::: DATASET EXTRACT
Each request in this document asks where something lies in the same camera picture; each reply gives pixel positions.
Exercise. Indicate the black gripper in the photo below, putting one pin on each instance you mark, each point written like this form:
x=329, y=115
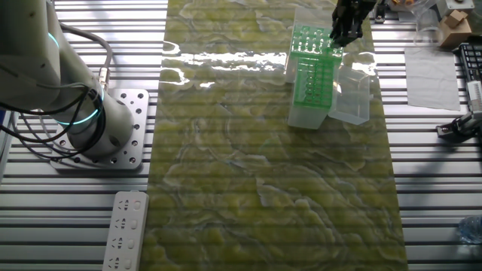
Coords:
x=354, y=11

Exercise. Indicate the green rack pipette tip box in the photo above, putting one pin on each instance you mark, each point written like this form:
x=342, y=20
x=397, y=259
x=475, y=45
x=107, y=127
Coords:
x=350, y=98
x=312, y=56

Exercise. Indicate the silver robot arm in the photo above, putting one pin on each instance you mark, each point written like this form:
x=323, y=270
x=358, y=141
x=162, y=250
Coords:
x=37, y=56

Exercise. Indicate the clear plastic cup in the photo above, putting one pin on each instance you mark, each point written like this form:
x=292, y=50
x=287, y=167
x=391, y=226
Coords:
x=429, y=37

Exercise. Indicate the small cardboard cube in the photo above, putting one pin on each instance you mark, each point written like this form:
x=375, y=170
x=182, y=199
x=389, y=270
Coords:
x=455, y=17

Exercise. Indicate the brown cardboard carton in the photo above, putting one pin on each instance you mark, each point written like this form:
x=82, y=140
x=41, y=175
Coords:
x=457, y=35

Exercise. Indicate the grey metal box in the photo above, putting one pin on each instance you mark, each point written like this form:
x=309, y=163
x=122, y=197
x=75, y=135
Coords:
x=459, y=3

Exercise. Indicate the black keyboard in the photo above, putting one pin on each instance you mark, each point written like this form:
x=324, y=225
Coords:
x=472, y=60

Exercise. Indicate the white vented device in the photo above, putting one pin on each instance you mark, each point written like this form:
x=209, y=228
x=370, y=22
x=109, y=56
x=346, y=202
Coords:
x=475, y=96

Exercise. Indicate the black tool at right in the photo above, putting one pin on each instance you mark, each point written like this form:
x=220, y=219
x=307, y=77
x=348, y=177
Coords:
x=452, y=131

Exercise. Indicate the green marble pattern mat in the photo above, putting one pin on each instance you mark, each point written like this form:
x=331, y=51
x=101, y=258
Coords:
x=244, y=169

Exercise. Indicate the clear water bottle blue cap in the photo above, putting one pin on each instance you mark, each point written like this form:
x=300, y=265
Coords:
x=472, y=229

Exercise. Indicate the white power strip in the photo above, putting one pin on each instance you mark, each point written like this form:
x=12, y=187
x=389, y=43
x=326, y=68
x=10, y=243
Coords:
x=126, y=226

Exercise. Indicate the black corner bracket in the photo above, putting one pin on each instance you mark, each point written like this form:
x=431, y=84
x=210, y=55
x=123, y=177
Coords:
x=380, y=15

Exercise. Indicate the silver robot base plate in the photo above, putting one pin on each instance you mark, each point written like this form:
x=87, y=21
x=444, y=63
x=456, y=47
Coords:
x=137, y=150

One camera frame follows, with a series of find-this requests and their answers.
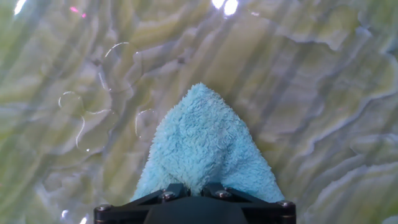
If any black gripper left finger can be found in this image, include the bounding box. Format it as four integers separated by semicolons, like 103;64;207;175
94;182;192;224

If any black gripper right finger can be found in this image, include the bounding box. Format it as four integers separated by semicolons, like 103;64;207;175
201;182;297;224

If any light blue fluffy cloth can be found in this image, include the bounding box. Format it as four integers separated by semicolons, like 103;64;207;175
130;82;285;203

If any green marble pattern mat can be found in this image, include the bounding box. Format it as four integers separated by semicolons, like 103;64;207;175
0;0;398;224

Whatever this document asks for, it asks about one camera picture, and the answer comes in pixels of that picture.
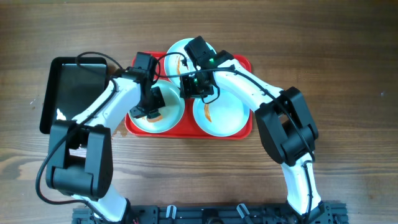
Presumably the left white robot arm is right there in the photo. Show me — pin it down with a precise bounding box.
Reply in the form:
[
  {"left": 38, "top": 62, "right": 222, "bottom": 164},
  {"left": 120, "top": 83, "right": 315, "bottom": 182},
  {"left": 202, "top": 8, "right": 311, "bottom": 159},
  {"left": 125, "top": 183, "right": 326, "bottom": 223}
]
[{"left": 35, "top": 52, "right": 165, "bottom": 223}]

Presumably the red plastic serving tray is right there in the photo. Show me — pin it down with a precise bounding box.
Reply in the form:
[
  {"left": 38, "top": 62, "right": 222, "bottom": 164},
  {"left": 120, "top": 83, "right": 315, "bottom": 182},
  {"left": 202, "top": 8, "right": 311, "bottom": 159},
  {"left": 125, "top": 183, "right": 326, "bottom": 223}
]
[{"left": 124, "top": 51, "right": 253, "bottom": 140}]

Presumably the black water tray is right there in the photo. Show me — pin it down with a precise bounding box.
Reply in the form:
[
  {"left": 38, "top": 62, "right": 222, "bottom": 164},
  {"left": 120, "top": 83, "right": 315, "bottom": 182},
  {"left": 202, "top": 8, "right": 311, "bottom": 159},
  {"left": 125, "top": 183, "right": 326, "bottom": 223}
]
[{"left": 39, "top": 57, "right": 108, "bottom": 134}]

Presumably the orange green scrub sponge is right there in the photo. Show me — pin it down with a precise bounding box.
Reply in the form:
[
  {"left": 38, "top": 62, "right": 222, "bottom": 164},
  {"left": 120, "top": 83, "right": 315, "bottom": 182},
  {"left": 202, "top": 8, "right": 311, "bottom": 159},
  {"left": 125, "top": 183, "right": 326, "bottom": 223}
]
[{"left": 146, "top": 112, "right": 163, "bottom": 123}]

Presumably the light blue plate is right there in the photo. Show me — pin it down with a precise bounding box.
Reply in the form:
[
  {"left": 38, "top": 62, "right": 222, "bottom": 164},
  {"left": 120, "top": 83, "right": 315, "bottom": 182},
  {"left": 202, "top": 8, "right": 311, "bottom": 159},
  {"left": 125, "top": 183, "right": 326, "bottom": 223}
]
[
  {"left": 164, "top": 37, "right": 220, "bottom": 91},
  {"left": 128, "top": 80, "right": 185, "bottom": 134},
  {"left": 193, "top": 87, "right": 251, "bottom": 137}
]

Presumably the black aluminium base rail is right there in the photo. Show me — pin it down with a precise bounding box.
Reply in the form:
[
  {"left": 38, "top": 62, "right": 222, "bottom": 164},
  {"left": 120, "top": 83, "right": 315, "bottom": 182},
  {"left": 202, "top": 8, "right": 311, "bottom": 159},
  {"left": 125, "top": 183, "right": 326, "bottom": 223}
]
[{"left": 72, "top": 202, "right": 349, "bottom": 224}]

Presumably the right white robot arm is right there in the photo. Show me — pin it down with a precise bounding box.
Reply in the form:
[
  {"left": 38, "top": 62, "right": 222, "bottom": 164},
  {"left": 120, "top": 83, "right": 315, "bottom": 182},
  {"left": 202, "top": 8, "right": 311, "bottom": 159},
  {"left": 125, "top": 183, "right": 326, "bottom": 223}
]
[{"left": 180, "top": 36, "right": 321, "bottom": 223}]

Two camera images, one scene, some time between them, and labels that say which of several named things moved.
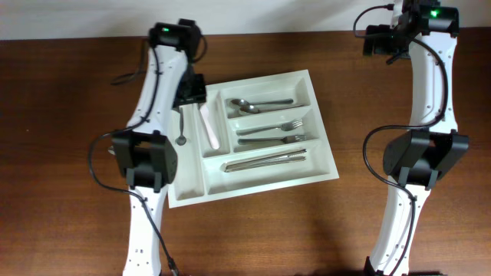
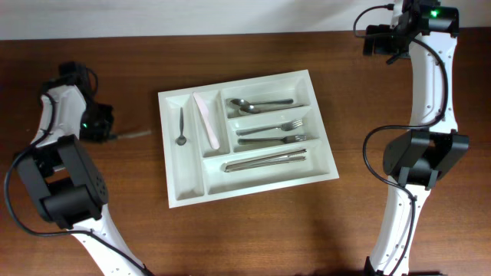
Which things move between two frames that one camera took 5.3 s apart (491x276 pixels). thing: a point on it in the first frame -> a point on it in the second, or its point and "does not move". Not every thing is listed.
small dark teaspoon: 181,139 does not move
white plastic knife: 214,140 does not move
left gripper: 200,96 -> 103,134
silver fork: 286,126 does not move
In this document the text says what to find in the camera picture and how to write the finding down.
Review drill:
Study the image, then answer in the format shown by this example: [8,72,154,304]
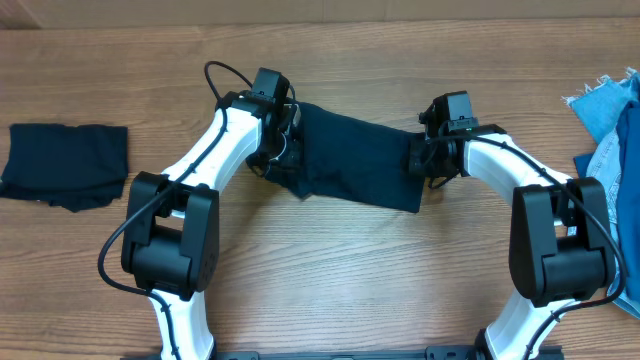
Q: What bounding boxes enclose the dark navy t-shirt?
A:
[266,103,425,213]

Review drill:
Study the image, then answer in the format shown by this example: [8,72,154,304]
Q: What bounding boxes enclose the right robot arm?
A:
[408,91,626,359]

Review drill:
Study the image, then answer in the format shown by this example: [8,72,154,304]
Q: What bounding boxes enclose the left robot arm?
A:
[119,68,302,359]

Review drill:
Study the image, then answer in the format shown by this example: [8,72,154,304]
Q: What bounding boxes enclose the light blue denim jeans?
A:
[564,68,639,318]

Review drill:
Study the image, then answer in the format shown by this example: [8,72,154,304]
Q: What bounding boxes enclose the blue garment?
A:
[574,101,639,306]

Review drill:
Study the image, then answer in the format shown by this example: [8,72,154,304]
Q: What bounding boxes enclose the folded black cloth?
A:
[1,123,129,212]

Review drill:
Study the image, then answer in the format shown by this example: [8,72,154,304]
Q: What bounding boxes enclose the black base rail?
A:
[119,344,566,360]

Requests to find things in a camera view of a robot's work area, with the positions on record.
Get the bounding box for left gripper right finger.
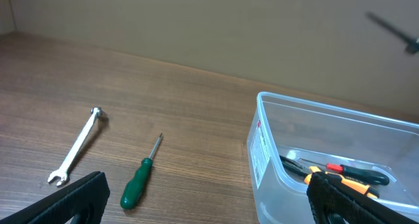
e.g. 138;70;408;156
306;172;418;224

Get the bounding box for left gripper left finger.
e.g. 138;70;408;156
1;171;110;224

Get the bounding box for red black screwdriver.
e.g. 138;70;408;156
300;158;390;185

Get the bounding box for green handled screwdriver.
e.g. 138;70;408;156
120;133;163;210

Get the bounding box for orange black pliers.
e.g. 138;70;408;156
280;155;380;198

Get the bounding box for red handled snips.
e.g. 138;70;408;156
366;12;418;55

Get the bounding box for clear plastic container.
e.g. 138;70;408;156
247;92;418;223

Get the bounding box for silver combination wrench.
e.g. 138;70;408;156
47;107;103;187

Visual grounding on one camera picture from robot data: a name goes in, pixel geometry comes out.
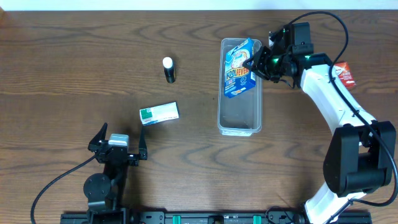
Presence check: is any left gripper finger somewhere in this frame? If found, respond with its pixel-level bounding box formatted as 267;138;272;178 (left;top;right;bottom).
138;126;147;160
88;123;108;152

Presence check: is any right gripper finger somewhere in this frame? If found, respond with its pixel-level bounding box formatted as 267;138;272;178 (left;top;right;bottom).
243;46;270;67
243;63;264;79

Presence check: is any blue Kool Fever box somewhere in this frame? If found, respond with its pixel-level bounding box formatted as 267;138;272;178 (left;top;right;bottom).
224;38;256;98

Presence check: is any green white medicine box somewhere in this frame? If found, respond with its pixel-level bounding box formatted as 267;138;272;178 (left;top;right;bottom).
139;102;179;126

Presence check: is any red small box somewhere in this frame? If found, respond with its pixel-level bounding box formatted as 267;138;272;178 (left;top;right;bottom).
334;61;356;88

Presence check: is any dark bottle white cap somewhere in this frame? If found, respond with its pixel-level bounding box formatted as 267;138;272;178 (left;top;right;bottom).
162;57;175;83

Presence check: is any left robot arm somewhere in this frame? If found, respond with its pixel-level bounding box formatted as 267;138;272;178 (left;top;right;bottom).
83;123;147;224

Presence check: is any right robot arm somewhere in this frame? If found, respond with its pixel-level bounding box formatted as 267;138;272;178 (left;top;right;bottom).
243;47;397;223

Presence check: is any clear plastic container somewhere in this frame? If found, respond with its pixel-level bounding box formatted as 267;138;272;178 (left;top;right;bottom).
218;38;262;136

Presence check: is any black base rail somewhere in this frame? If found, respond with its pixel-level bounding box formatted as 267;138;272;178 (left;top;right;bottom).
::::::
**DESCRIPTION OF THE TASK:** Could you retype exactly the lines above, starting at the line that contains "x=10, y=243" and ending at the line that contains "One camera frame", and nothing more?

**WORKED SOLUTION:**
x=10, y=243
Coords:
x=126, y=226

Exercise. Indicate the black corner bracket in the photo above, putting one pin on each instance you mark, each point written like this form:
x=431, y=84
x=210, y=55
x=123, y=177
Coords:
x=380, y=15

Exercise. Indicate the silver robot base plate in the photo above, putting one pin on each instance you mark, each point written like this form:
x=87, y=21
x=444, y=63
x=456, y=47
Coords:
x=137, y=150

One camera frame follows, with a series of find-this requests and their answers.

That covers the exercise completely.